● **What to work on**
For the string "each", search the entries below and copy every line where it appears.

● **Provided records**
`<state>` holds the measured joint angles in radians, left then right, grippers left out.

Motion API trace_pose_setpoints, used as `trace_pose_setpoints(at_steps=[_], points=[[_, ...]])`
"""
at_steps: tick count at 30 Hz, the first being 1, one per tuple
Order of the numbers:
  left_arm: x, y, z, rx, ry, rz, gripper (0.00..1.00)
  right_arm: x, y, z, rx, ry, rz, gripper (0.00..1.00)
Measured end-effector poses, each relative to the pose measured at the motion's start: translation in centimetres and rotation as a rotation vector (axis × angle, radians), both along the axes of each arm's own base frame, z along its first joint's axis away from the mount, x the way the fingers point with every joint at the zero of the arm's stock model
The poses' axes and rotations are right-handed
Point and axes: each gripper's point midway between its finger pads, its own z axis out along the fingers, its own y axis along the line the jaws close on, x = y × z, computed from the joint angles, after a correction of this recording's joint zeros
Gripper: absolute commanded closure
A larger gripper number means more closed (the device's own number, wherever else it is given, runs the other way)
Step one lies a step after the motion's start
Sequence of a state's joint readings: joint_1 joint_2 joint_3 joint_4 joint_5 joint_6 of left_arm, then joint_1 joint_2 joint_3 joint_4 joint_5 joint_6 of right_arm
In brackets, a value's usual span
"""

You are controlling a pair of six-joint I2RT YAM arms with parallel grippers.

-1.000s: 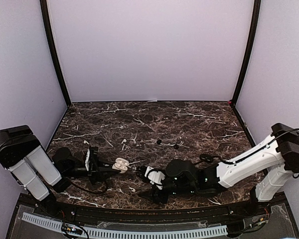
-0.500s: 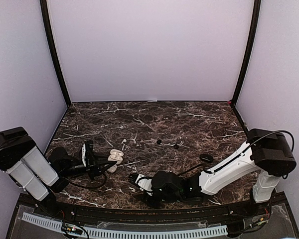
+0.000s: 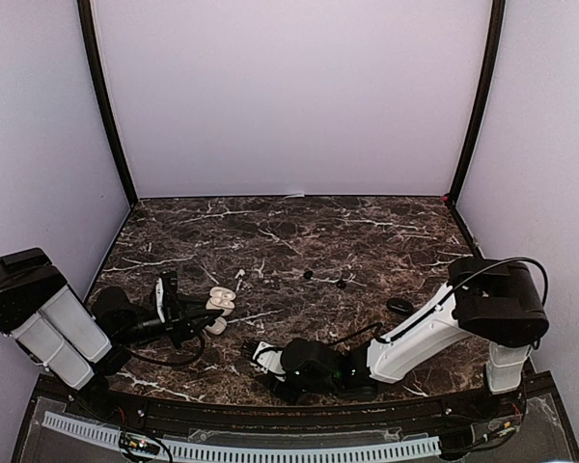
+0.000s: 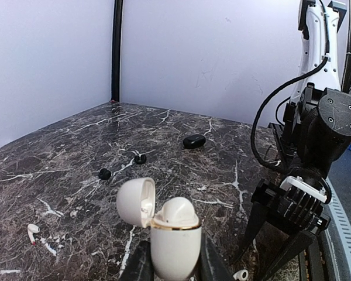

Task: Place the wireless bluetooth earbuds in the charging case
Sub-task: Pick up the right earbud from the center of the board.

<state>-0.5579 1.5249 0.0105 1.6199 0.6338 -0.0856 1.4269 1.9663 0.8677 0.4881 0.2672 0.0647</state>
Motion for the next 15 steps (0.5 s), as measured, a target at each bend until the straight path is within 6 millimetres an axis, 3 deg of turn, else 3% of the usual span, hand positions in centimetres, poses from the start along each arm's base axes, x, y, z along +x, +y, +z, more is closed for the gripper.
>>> trace_pose_setpoints(at_steps=[15], points=[[-0.2,-0.1,0.0,0.005,-0.011,-0.014,1.0,1.3,0.8,-0.1,0.032,0.032,0.003,0.74]])
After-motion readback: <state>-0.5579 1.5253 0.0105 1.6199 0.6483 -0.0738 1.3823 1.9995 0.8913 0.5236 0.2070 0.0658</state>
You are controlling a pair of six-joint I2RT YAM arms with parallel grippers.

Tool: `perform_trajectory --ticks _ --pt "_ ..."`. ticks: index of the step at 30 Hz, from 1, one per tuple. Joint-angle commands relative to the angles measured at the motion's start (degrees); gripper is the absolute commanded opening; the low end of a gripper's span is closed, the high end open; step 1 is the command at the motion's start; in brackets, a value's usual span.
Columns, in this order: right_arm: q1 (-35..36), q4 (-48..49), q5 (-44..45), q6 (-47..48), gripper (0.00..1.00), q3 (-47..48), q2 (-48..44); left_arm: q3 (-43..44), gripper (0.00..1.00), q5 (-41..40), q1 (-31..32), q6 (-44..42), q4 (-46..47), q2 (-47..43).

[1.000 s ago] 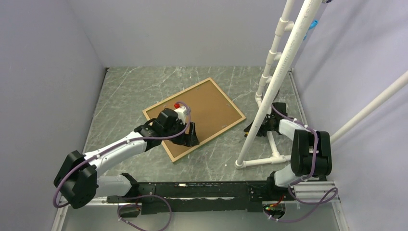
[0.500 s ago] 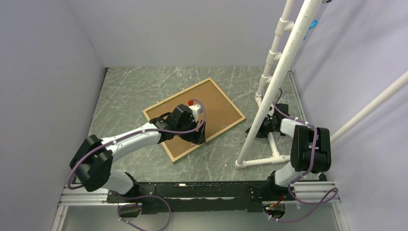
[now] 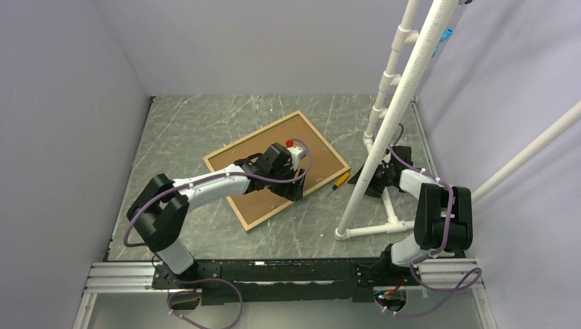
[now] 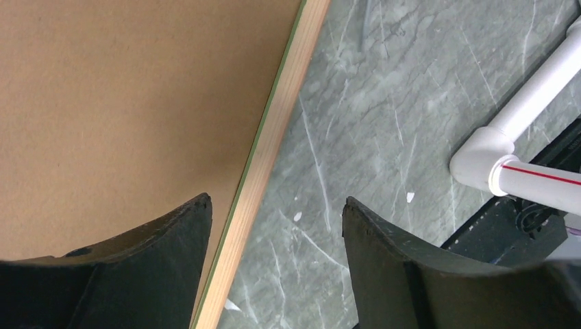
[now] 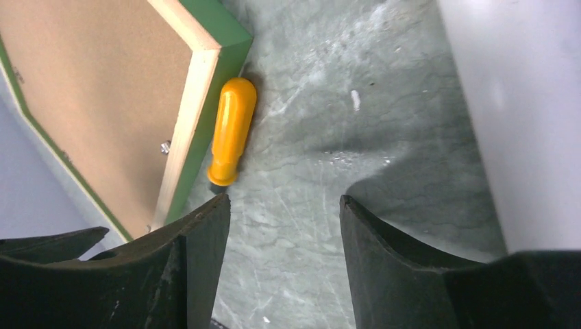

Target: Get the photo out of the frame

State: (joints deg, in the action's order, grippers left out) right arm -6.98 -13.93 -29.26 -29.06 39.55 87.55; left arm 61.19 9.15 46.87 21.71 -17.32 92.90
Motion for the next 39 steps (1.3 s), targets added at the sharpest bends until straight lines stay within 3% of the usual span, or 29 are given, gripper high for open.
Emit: perform_trajectory --ticks 1,14,19,25,34,37,39 --pt "-0.4 -2.5 10.4 3.6 0.63 -1.3 -2.2 4.5 0.71 -1.3 1.2 -4.1 -0.6 3.2" --pt "2.8 4.5 -2.0 2.8 0.64 -3.2 -5.9 10.3 0.59 -2.7 3.3 -6.3 -1.8 12.2" --pt "3.0 5.6 -3.6 2.5 0.56 -2.7 -8.0 12.2 0.49 -9.7 6.4 -7.5 -3.6 14.6" --pt "3.4 6.7 -4.2 1.8 0.53 -3.0 -8.7 12.1 0.37 -20.2 9.7 -8.9 -3.2 15.7" --pt "4.6 9.4 -4.5 -0.4 0.56 -4.0 -7.7 12.8 0.29 -24.8 12.9 -10.2 -3.4 18.7" --pt "4.5 11.5 -7.1 -2.8 0.6 -4.0 -6.9 12.6 0.19 -25.3 13.0 -10.4 -3.4 19.1" --pt "4.4 13.5 -9.4 -5.1 0.61 -4.1 -6.1 12.6 0.05 -26.3 13.1 -10.7 -4.0 18.9"
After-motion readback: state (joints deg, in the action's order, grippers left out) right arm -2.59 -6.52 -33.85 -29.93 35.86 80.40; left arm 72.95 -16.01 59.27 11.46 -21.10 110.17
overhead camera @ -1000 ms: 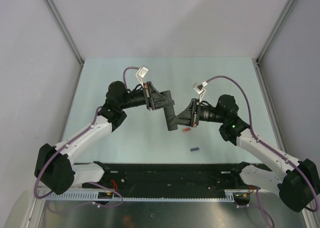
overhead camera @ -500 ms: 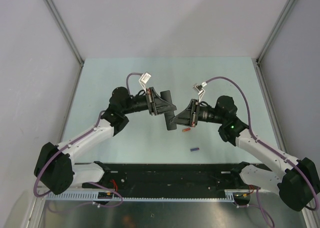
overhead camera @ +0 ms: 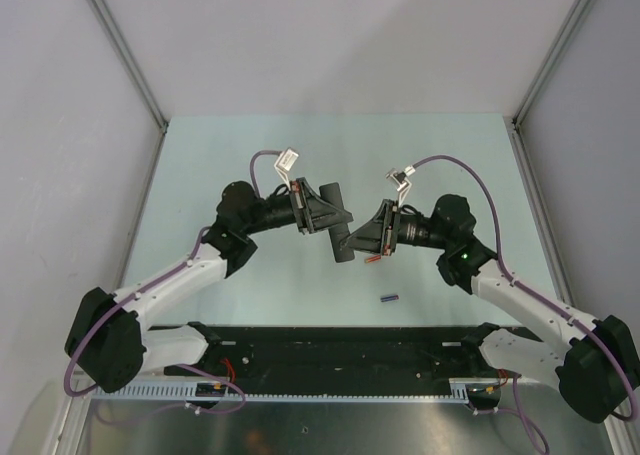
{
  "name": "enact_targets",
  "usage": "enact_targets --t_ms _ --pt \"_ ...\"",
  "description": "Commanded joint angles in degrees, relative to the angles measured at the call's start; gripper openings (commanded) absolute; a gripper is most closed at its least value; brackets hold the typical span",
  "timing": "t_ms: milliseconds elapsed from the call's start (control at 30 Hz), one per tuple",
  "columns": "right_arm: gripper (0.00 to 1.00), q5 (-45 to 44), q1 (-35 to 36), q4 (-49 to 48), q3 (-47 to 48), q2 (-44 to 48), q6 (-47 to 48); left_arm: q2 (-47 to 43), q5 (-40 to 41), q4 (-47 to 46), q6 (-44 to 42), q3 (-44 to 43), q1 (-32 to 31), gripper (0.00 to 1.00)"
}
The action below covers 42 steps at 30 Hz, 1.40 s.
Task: Load the batteries into the remote control
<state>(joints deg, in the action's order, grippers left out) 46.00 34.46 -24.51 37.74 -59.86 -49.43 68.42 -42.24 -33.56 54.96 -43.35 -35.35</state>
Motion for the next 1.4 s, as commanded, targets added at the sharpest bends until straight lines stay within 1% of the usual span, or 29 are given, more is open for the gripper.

● **Answer section**
Measured end-effector poses, each relative to the pose measured at the motion's start: translation in centimetres and rotation as a rotation vector (axis × angle, radians), both along the axes of each arm's own base frame, z along its first joint's axis away from the mount, x the way the fingers point with every joint at the zero of the arm's stock model
Point and axes: each gripper's point midway between its finger pads, its own z axis out along the fingers, its own y axis along the line the jaws close on, x = y × z, computed from the joint angles, after a correction of this recording's joint zeros
Motion for the next 15 steps (0.5 s), as measured, a target at each bend until the straight path is within 6 millimetres an axis, 3 deg of turn, else 3% of the usual span, hand positions in centimetres, poses from the start along each arm's base axes, x, y, z along +x, +y, +z, more is closed for the gripper.

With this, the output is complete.